First there are the untrained. Very often they are nurses, psychologists, counsellors or even psychiatrists — people who are well-qualified in their own fields but who have little understanding of CBT. They are the likely culprits in Zoe’s treatment. Two years without being able to release Zoe from her struggle.
Then there are the apparently trained but uncomprehending. The BABCP’s accreditation scheme does not distinguish between CBT therapists and behavioural therapists. The behavioural ones employ a variety of tactics to evade addressing root causes of mental illness.
Then there are the inexperienced. Eating disorders are typically complex and severe, potentially life-threatening. They are not a good subject for a beginner in therapy, even a beginner who has a good understanding of CBT and good skills in applying it.
Finally there are real CBT therapists who are accredited and experienced. Hard to find, but worth finding.
Ironically, in the NHS the existence of an eating disorders unit in your area, staffed by well-meaning phonies, will actually prevent you from being referred to a CBT specialist who could provide effective treatment.
In the private sector it’s a little easier. The CBT Register identifies accredited therapists, and reading over a therapist’s website or a doing little questioning weeds out most of the ones who only work with behaviours or who are inexperienced.
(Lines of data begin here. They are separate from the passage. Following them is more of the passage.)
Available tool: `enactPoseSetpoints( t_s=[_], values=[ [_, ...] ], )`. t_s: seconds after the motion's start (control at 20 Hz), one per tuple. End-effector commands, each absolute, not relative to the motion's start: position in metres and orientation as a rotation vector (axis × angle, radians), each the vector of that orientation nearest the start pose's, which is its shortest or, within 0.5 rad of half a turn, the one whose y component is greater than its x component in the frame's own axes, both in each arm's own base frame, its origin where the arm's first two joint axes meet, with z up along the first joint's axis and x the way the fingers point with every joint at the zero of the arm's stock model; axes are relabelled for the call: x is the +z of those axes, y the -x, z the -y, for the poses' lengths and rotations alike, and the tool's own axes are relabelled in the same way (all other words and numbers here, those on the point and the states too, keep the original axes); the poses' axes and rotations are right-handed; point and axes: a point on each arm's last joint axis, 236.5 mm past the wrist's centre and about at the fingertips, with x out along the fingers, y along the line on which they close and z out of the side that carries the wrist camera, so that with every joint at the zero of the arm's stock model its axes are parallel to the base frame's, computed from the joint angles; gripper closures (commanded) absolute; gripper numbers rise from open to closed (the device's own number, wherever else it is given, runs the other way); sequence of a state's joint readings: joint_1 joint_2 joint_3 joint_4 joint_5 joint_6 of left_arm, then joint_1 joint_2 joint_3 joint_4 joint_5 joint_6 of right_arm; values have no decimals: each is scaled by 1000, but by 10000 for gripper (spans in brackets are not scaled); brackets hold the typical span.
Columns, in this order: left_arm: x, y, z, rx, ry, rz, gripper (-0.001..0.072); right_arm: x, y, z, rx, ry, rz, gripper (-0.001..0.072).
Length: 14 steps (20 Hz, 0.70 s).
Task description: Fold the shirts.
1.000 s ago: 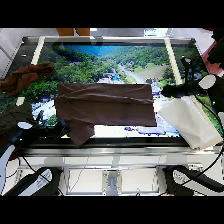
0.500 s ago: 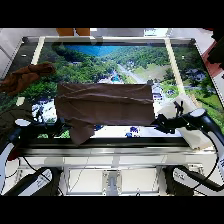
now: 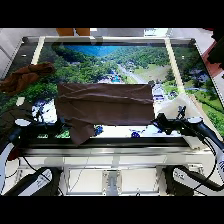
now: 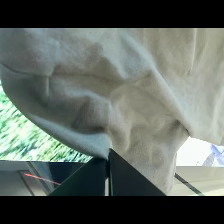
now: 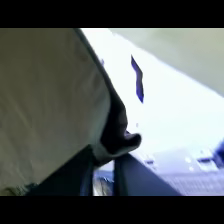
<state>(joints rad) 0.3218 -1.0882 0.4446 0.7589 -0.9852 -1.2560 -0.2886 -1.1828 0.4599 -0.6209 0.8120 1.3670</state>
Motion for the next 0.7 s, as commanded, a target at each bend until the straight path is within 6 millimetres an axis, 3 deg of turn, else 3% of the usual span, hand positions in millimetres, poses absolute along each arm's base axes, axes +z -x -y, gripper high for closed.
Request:
enactPoseSetpoints(
  t_s=[0.0, 0.05, 0.15, 0.25, 0.35, 0.5, 0.55, 0.65],
  values=[
    [-92, -264, 62, -134, 852, -1319, 695, -104, -310, -50, -65, -1080, -1185, 581],
    [-90, -267, 62, -141, 846, -1311, 696, -100, -310, -55, -28, -1074, -1186, 676],
    [-69, -279, 61, -184, 813, -1269, 696, -83, -310, -67, 69, -1054, -1165, 681],
    [-32, -283, 59, -250, 707, -1215, 696, -58, -305, -73, 139, -1024, -1152, 681],
    [-10, -269, 43, -199, 575, -1198, 696, -40, -297, -66, 149, -979, -1141, 681],
    [0, -225, 11, -34, 432, -1248, 696, -32, -280, -47, 120, -814, -1174, 682],
    [7, -219, 13, -39, 418, -1232, 696, -33, -273, -44, 114, -778, -1205, 682],
    [32, -233, 31, -107, 474, -1130, 697, -31, -271, -43, 121, -754, -1218, 682]
  ],
)
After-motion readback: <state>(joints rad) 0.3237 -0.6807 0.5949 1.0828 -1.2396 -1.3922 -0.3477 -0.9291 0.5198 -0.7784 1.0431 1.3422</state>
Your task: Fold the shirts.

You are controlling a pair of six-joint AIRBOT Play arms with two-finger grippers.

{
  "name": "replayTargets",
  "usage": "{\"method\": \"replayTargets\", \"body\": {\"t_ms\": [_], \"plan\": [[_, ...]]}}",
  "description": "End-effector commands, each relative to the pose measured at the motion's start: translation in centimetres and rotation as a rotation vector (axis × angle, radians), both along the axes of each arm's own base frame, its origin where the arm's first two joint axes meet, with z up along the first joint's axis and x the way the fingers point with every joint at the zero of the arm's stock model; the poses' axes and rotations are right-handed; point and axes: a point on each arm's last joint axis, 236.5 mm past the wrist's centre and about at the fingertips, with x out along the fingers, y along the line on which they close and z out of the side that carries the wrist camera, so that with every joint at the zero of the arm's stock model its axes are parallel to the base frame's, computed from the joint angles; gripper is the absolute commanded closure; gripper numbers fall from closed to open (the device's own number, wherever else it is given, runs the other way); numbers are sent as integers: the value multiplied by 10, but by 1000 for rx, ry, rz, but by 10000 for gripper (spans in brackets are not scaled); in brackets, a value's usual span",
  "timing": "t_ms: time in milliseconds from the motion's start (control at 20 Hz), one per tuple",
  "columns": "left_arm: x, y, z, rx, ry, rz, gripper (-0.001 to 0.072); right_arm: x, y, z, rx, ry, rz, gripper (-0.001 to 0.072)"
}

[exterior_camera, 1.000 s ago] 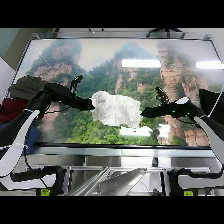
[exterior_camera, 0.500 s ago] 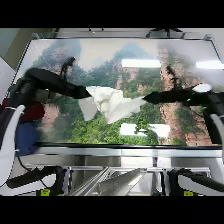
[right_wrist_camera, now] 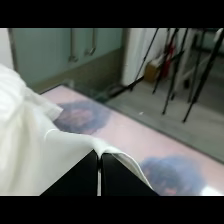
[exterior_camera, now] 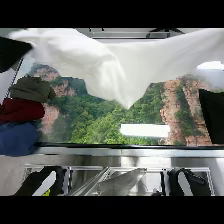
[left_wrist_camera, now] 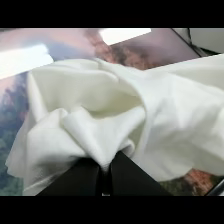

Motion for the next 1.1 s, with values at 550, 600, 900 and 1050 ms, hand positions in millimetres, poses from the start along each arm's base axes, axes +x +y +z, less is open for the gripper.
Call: {"method": "replayTargets", "body": {"t_ms": [550, 600, 900, 1050], "plan": [[29, -25, -285, -3, 824, -208, 693, 86, -38, -357, 195, 1061, -19, 692], [29, -35, -318, 2, 900, -241, 693, 85, -31, -400, 198, 1133, -14, 692], [56, -45, -449, -2, 1113, -215, 693, 93, -23, -532, 207, 1330, -87, 692], [62, -31, -460, -31, 1188, -227, 693, 114, -34, -532, 193, 1280, -115, 692]]}}
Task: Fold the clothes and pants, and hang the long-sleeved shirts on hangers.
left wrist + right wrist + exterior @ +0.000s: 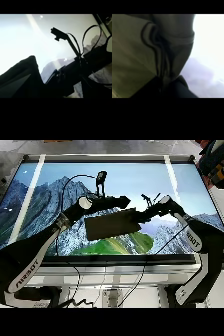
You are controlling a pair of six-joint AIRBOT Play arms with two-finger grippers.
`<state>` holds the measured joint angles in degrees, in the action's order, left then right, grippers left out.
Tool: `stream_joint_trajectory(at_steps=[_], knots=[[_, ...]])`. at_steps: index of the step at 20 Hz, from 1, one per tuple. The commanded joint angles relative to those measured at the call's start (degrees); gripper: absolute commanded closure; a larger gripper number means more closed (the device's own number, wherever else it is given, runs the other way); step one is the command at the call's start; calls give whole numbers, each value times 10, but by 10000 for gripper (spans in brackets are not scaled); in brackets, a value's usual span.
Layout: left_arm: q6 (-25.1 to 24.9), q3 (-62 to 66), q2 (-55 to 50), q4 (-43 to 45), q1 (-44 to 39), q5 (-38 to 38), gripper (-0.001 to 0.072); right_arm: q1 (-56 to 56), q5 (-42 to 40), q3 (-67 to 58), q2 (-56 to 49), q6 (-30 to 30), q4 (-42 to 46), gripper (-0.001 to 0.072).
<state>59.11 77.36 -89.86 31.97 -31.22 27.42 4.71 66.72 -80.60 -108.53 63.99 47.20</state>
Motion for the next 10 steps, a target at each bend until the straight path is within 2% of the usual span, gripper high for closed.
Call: stream_joint_trajectory(at_steps=[1,6,10], knots=[[0,0,7,48,18,34,-4,32,-36,-10,0,-6,-5,694],[0,0,67,160,84,109,-2,6,-36,-37,56,1,29,699],[0,0,153,263,152,181,2,-64,-30,-39,158,61,123,699]])
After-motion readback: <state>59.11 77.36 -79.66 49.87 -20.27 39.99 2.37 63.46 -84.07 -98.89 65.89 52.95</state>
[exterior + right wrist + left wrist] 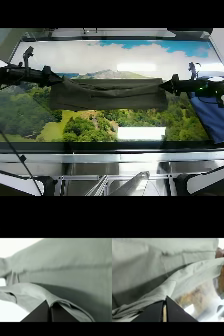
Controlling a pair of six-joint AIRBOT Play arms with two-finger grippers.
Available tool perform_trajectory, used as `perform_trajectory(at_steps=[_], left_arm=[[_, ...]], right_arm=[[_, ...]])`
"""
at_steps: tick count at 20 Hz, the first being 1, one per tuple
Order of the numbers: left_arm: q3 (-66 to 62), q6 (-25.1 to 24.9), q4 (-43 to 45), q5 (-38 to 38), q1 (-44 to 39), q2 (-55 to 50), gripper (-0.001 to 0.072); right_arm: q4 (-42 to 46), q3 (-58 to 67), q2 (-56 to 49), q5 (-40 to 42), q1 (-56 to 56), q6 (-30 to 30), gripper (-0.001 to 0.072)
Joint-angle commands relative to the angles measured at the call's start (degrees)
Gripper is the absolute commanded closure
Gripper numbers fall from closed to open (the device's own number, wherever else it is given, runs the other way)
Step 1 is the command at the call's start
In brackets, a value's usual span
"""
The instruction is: Fold the shirts.
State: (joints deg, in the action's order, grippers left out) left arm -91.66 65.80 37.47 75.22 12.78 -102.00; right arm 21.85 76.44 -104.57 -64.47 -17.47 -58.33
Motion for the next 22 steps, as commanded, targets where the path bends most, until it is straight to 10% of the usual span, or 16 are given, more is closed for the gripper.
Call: perform_trajectory(at_steps=[1,6,7,8,11,16,18,20,22], left_arm=[[-11.61,1.68,0.09,-2.34,-1.55,-11.26,0.0694],[-23.45,1.84,-0.15,-3.45,-1.57,-22.16,0.069],[-25.64,2.8,-0.22,-3.5,-1.57,-23.71,0.0688],[-26.97,4.22,-0.37,-4.26,-1.57,-24.61,0.0512],[-24.26,4.66,-9.38,-11.76,-1.16,-23.28,0.0001],[-26.95,2.99,-14.78,-17.64,-0.61,-22.82,0.0003],[-28.48,2.6,-14.95,-16.15,-0.11,-22.62,0.0004],[-28.39,2.32,-14.56,-11.98,0.28,-21.81,0.0096],[-28.37,0.13,-14.6,-5.97,1.16,-21.09,0.0715]], right_arm=[[-8.33,4.39,-7.5,2.99,0.7,0.66,0.0702],[-25.35,5.97,-12.44,5.03,0.68,8.59,0.0689],[-27.61,5.97,-12.48,7.04,0.68,9.11,0.0578],[-28.68,6.14,-12.46,8.83,0.68,9.09,0.0419],[-28.81,7.87,-12.46,12.46,0.59,9.11,0.0403],[-25.99,12.96,-12.46,11.39,0.15,9.09,0.0403],[-19.06,15.69,-12.44,6.8,-0.79,9.03,0.0211],[-8.9,18.45,-12.46,3.41,-1.75,4.17,0.005],[3.63,20.7,-12.48,2.93,-2.25,-3.76,0.0049]])
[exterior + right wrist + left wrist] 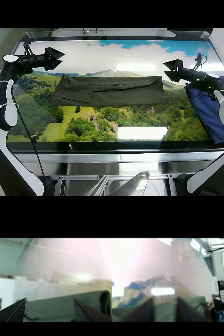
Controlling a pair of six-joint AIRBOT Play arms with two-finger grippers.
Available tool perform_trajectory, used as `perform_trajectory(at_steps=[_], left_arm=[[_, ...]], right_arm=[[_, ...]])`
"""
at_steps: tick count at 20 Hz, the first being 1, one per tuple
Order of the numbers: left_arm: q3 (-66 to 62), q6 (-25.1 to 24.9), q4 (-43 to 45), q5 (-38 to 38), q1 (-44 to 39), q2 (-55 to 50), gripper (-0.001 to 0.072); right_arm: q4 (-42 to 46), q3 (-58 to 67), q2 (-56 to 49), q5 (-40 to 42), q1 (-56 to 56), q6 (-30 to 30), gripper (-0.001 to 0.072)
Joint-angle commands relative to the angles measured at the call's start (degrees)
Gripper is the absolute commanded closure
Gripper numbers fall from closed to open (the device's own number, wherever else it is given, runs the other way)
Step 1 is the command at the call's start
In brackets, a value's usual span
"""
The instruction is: Fold the shirts.
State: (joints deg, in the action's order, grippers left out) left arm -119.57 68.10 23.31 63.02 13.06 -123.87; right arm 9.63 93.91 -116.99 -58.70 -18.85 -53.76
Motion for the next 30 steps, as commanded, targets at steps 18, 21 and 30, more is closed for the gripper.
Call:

Collaboration between private therapists and the NHS is also possible, with a short course of private CBT to address the fundamental issues being followed up by NHS treatment and support to mop up residual behaviours.
Overall, though, the picture for such women as these in the programme is pretty bleak. The widely-available treatments are weak, although certainly better than nothing, and only the very lucky or very well-informed few are able to find real CBT.